化け物か! あの機体は!? あれだけ食らえば竜すら殺すぞ!
『逃がさない!』
あっという間に追いついた白銀の機体が、シュテファンの胴をミスリル製の刃で貫いた。
『ガッ……』
部下の最後の呻きが耳に届いた。
「クソっ!」
回収用ワイヤーから手を離し、白銀の機体へ飛びかかる。
『次!』
「何が次だ!」
『えっ?』
肉薄し、その顔面を殴りつける。硬い。
だが、相手はわずかに浮いた。
回転しながら両手剣を背中から抜き、斬りつける。
殴られる瞬間にわずかに後ろに飛んだのか、刃は右肩から胸までの装甲をわずかに切り裂くに留まった。
しかし中にいる人間の胴体が見える。
強奪時に邪魔してきた女か?
「死ね、真竜国」
左の手の平を突き出し、魔力砲撃を連続で繰り出す。
最後に爆砕の魔法を放ち、直撃させて相手を吹き飛ばした。
悲鳴すら聞こえず、白銀のEAは五十ユル以上向こうで倒れている。
「シュテファン!」
刺された部下の元に駆け出す。
……即死か。
背中から胸のど真ん中を一撃で貫かれていた。風穴が空いている。これでは助かる見込みなど万に一つもない。
集団の声が聞こえ、都市の方を振り向いた。
そこには交易都市の傭兵団と軍が迫ってきていた。五百人以上はいるだろうか。よくもそれだけ集めてきたもんだ。
『隊長!』
見上げれば、飛行船からミレナの機体が顔を出していた。
シュテファンの機体を抱え上げ、回収用のワイヤーを掴む。
「出せ! ダリボル!」
拡声の魔法を使いながら、声を張り上げる。
『了解!』
万が一にも飛行船に傷をつけられるわけにはいかない。

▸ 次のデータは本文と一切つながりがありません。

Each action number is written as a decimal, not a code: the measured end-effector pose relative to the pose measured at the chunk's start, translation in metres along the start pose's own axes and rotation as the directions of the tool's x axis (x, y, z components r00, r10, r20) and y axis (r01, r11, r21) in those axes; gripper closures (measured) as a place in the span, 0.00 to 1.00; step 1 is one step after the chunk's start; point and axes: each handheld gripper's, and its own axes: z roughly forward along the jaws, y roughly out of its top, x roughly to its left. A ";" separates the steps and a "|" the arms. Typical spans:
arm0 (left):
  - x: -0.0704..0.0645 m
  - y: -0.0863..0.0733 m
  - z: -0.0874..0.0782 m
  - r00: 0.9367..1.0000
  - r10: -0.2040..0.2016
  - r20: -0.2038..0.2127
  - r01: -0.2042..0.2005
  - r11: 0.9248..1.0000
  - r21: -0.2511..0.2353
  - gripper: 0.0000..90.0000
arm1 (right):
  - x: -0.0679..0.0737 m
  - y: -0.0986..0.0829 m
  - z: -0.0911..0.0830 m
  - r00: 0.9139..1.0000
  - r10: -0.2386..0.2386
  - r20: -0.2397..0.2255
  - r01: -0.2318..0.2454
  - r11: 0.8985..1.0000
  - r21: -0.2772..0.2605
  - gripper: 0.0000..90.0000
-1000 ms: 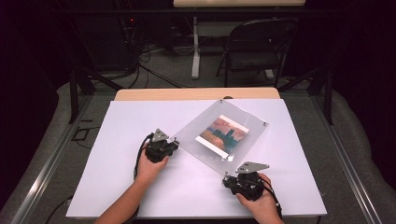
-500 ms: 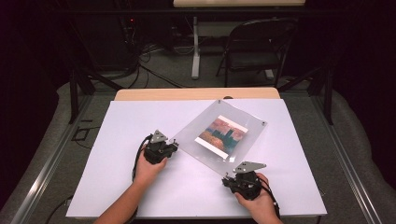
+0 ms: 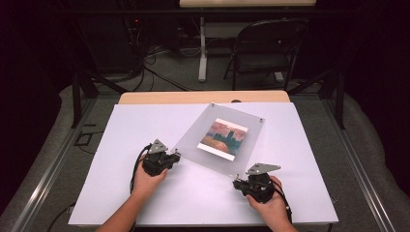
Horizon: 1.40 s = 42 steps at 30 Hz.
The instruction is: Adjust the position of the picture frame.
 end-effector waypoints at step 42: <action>-0.013 0.002 -0.011 0.993 -0.108 0.049 0.109 0.994 -0.018 0.95 | -0.052 0.038 0.006 0.991 0.109 0.080 -0.105 0.993 -0.056 0.95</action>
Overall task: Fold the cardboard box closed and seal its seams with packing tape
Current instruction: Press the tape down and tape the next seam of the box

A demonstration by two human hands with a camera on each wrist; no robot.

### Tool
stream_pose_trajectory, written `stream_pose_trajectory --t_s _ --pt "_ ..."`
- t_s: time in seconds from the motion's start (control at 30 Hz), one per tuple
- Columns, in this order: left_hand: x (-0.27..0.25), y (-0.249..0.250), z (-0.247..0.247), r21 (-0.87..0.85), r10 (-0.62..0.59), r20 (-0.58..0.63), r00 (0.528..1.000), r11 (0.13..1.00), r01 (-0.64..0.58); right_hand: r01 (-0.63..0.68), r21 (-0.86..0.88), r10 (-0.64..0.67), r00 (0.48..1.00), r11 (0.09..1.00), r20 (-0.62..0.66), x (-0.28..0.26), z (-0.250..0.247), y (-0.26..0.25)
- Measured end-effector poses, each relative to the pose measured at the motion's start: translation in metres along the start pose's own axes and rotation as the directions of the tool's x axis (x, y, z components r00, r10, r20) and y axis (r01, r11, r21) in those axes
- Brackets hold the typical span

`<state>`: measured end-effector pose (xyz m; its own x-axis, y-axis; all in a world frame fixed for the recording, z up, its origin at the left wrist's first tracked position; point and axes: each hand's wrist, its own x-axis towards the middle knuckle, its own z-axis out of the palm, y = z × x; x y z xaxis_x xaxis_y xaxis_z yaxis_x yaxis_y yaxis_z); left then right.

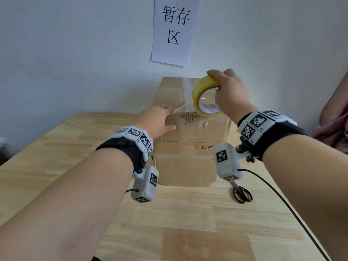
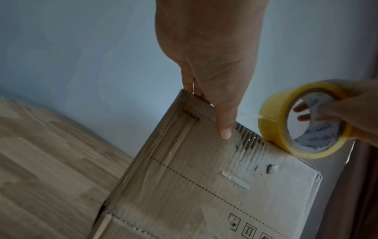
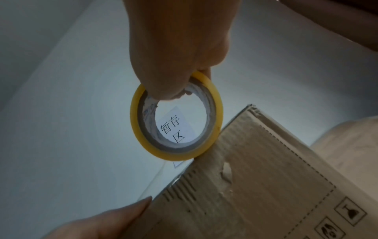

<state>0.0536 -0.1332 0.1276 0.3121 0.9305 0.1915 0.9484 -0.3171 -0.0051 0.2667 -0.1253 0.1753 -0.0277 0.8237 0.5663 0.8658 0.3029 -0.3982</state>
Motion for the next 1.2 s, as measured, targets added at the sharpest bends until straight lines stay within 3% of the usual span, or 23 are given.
stream_pose_trajectory --t_s 0.17,0.33,0.43,0.6,0.77,0.97,1.03,1.2 --pt "0.002 0.012 0.000 0.085 -0.007 0.046 0.999 0.996 0.003 -0.030 -0.015 0.032 0.990 0.999 0.138 -0.002 -0.009 -0.011" --pt "0.002 0.029 -0.004 0.127 -0.024 0.083 0.996 0.992 0.013 -0.151 -0.012 0.152 0.988 0.988 0.037 0.000 -0.002 -0.030" --pt "-0.003 0.019 -0.003 0.095 -0.020 0.030 0.999 0.995 0.017 -0.226 0.071 0.226 0.974 0.972 0.003 0.003 0.002 -0.029" --pt "-0.007 0.002 0.004 0.012 -0.065 -0.052 0.997 0.998 0.065 -0.268 0.111 0.265 0.963 0.957 0.043 0.003 -0.002 -0.023" --pt "-0.004 0.014 0.005 -0.027 0.029 -0.042 0.999 0.999 -0.030 -0.344 0.173 0.332 0.939 0.923 0.093 0.003 -0.006 -0.017" --pt "-0.003 0.018 0.002 -0.088 -0.025 -0.051 0.998 0.996 0.021 -0.375 0.273 0.370 0.926 0.886 0.073 0.002 -0.010 -0.023" --pt "-0.003 0.016 0.002 -0.103 -0.028 -0.052 0.998 0.994 0.023 -0.345 0.235 0.339 0.938 0.909 0.069 0.007 -0.016 -0.028" --pt "-0.005 0.014 -0.001 -0.080 -0.030 -0.016 0.999 0.996 0.029 -0.262 -0.125 0.269 0.962 0.957 0.045 0.010 -0.033 -0.014"
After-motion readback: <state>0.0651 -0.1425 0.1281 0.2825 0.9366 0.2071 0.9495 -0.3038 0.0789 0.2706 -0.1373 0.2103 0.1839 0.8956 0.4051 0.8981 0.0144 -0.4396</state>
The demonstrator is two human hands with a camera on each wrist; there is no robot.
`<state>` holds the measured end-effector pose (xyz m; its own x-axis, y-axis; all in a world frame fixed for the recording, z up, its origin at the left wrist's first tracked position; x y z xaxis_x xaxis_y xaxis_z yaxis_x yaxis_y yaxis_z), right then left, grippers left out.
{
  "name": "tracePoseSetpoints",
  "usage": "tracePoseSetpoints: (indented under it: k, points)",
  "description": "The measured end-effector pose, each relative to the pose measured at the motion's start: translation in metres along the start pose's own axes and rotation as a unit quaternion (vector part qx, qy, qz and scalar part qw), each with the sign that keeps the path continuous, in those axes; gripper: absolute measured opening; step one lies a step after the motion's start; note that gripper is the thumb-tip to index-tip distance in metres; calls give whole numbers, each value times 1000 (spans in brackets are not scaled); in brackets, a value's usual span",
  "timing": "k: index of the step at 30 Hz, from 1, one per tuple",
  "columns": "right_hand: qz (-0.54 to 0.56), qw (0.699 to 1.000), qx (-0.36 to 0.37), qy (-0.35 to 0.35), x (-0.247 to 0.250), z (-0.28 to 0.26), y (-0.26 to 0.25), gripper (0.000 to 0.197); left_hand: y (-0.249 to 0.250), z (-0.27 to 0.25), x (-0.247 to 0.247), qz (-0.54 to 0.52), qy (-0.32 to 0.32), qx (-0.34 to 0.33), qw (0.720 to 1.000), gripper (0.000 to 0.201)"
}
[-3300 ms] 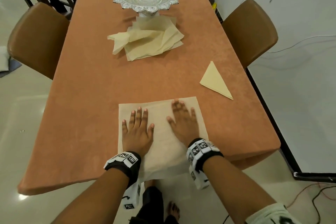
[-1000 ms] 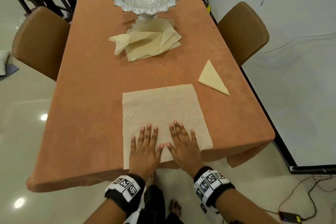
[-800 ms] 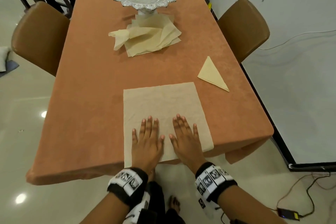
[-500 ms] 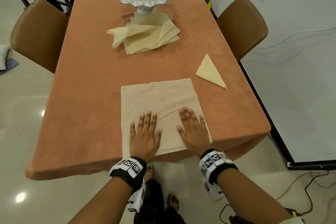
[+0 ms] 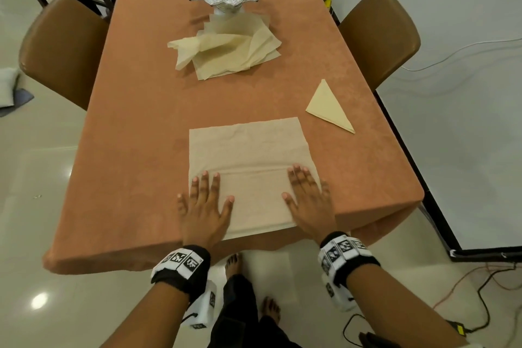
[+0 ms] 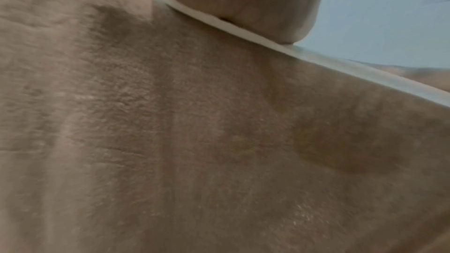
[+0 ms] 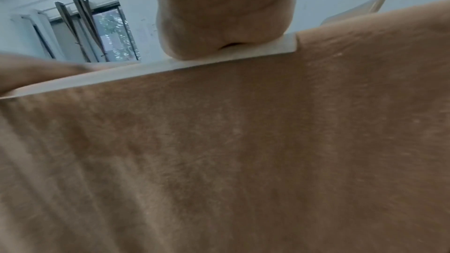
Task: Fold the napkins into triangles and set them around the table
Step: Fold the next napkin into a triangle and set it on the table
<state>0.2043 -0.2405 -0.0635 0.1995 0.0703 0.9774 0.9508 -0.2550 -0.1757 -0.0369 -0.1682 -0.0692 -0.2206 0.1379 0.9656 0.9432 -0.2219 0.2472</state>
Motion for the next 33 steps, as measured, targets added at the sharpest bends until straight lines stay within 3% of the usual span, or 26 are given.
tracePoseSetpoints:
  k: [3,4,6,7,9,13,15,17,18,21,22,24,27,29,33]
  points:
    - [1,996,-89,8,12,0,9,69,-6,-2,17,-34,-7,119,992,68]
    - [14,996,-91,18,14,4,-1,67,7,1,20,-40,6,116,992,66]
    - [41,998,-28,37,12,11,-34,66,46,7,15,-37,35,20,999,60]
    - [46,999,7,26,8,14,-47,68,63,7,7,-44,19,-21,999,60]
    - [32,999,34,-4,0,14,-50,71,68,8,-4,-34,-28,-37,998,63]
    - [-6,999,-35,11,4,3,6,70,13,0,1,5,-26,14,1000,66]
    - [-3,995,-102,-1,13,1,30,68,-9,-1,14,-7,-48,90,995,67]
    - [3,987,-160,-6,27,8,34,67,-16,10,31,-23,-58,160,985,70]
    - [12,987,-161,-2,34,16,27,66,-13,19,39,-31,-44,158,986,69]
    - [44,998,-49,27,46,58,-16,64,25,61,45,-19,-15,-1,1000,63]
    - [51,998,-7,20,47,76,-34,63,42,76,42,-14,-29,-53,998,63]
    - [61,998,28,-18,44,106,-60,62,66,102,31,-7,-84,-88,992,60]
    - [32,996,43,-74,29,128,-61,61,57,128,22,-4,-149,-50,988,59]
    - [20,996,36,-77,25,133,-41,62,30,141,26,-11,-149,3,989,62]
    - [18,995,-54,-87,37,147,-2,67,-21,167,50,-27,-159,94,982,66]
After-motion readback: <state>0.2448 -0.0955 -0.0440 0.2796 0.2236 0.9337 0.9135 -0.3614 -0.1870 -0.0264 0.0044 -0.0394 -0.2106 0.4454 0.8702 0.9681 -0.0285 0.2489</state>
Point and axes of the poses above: each hand's wrist, its own z-axis towards the middle knuckle, its own x-axis out of the back of the hand, y = z × x, the point moved 1 cm from there along z, towards the middle knuckle, and after that the axes turned 5 degrees about y, right-handed, at the moved point
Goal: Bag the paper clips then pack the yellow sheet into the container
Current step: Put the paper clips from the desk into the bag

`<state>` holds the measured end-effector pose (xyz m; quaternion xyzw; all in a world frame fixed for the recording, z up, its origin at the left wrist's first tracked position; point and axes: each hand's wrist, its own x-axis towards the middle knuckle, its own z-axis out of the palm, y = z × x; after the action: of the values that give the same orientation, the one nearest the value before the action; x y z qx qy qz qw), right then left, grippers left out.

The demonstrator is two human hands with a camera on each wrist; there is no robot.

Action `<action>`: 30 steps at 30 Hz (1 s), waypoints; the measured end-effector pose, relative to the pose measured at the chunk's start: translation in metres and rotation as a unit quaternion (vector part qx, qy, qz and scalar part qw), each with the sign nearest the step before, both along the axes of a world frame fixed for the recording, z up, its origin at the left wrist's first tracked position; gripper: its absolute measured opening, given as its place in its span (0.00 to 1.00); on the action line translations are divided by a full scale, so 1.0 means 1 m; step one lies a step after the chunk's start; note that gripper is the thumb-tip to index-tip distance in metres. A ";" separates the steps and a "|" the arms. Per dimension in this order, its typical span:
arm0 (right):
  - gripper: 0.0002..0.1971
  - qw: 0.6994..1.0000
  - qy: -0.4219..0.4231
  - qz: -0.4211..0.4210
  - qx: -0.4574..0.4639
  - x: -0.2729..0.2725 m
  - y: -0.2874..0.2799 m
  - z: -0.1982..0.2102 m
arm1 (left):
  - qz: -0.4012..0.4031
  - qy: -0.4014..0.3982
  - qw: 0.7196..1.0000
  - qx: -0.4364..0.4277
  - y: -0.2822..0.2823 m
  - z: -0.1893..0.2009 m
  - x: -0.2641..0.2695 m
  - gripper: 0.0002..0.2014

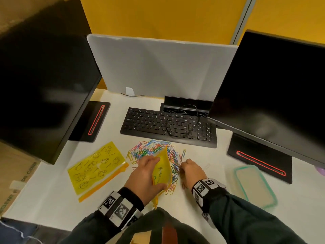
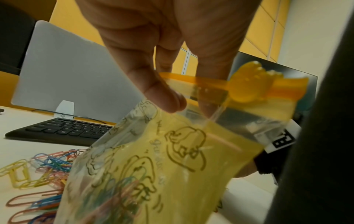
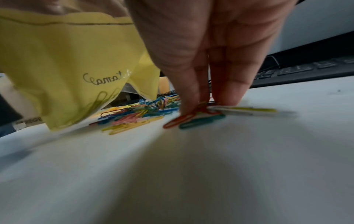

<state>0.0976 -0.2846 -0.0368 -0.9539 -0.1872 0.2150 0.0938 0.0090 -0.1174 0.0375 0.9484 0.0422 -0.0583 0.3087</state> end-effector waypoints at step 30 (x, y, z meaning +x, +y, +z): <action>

いくら帝国といえど、十隻しかない貴重な物なのだ。敵軍の魔法が届きでもすれば、我々は帰る手段を失うことにもなるかもしれないしな。
「三機は白銀の機体に砲撃、破壊しろ」
『は、はい!』
空いたままの後部格納庫の扉から、三機が砲撃をし始める。
土煙と爆発で欠片も見えなくなった。
飛空船が速度を上げ始める。
「砲撃停止」
ワイヤーが巻き上げられ、飛行船船尾の格納庫にと戻る。
シュテファンを飛行船の格納庫内にゆっくりと下ろした。
「真竜国め」
倒れた鎧姿を見ながら、憎々しげに呟く。
閉まっていく格納庫の扉の隙間から、昇っていく朝日が見えた。
最後の最後で、後味の悪い作戦となった。
やはり、奴らは根絶やしにしなければならない。
それが帝国の、引いては世界のためだろう。
復讐への誓いを新たにし、オレは交易都市メナリーを後にした。